I normally structure my code the way I had partitioned a design, for example a process for low level control with a higher level 'protocol' process in an I2C interface.
To me this makes the code easier to read/support but this can't be done with one process.
2) There must be no unconstarined paths in a design.
This is madness and only causes problems with support. I was asked to modify a (large) design which I did, only then the P&R was failing. It was a module I hadn't worked on that had failed so I had to dig into the workings of that module to work out what was goign on. It turned out that a constraint of the previous results + 20% had been added, but this was a static area of the design that didn't need to be constrained. It lost me a day or two investigating.
Anyone got any strong opinions, especially on 'one process', or come across other oddities?

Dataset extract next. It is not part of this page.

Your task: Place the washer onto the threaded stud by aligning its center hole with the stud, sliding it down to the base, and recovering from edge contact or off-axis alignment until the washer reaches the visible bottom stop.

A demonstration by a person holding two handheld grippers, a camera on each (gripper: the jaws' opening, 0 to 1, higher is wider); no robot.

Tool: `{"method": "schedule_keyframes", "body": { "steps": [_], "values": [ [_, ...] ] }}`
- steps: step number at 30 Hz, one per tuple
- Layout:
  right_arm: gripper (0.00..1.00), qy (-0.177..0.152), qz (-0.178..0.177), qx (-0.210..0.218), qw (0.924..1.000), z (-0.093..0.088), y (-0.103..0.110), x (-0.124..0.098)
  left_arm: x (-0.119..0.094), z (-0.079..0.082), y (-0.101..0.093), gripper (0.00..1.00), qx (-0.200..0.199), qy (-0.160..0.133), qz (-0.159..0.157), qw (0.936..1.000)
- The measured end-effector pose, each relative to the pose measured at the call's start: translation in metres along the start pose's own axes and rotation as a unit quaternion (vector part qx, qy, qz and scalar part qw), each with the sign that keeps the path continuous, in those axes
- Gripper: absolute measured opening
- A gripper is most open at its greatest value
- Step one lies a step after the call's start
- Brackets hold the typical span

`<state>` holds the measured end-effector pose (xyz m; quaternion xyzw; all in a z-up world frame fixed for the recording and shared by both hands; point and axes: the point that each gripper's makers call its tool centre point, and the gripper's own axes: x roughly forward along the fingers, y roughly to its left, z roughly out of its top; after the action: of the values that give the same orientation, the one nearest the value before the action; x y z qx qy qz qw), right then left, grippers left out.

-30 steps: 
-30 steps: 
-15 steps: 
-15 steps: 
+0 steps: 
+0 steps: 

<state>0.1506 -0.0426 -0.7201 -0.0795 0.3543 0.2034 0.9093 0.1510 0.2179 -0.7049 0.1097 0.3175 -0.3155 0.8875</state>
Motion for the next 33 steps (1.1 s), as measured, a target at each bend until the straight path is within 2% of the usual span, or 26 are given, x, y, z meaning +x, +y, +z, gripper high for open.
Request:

One could rant for hours about #1, and all sorts of similar things that may be done with the idea of supporting design reuse, maintainability, lowest-common-denominator quality, ... but I shall refrain.
In regards to #2: I think it's a good idea. However, what does the statement mean? I think the case of static control signals could be covered by an explicit multi-cycle constraint or TIG. Then, the exceptions to the global clocking constraints are documented. Clock-domain crossings need to be managed in the design architecture, and most likely at the constraint level. Leaving those constraints out may result in a working design, but sometimes the tools just do the unexpected--really badly.
In the distant past, I found I got better results (successful timing closure w/ a working design) by purposely NOT constraining certain paths, but instead using location constraints to put the source and destination points next to each other. Since that time, the tools & constraint defintions gave gotten much better (but manual placement still helps on critical paths.)
JTW
"Nial Stewart" wrote in message news: snipped-for-privacy@mid.individual.net...
Agreed. I normally find myself fighting against the opposite problem - people with a very hardware-ish mindset writing one process for each tiny little bit of functionality "to make it easy to understand" (which, of course, it doesn't; that's like saying you can most easily understand the schematic of a big CPU if it's all drawn as NAND gates). But your rule is bizarre and utterly unnecessary.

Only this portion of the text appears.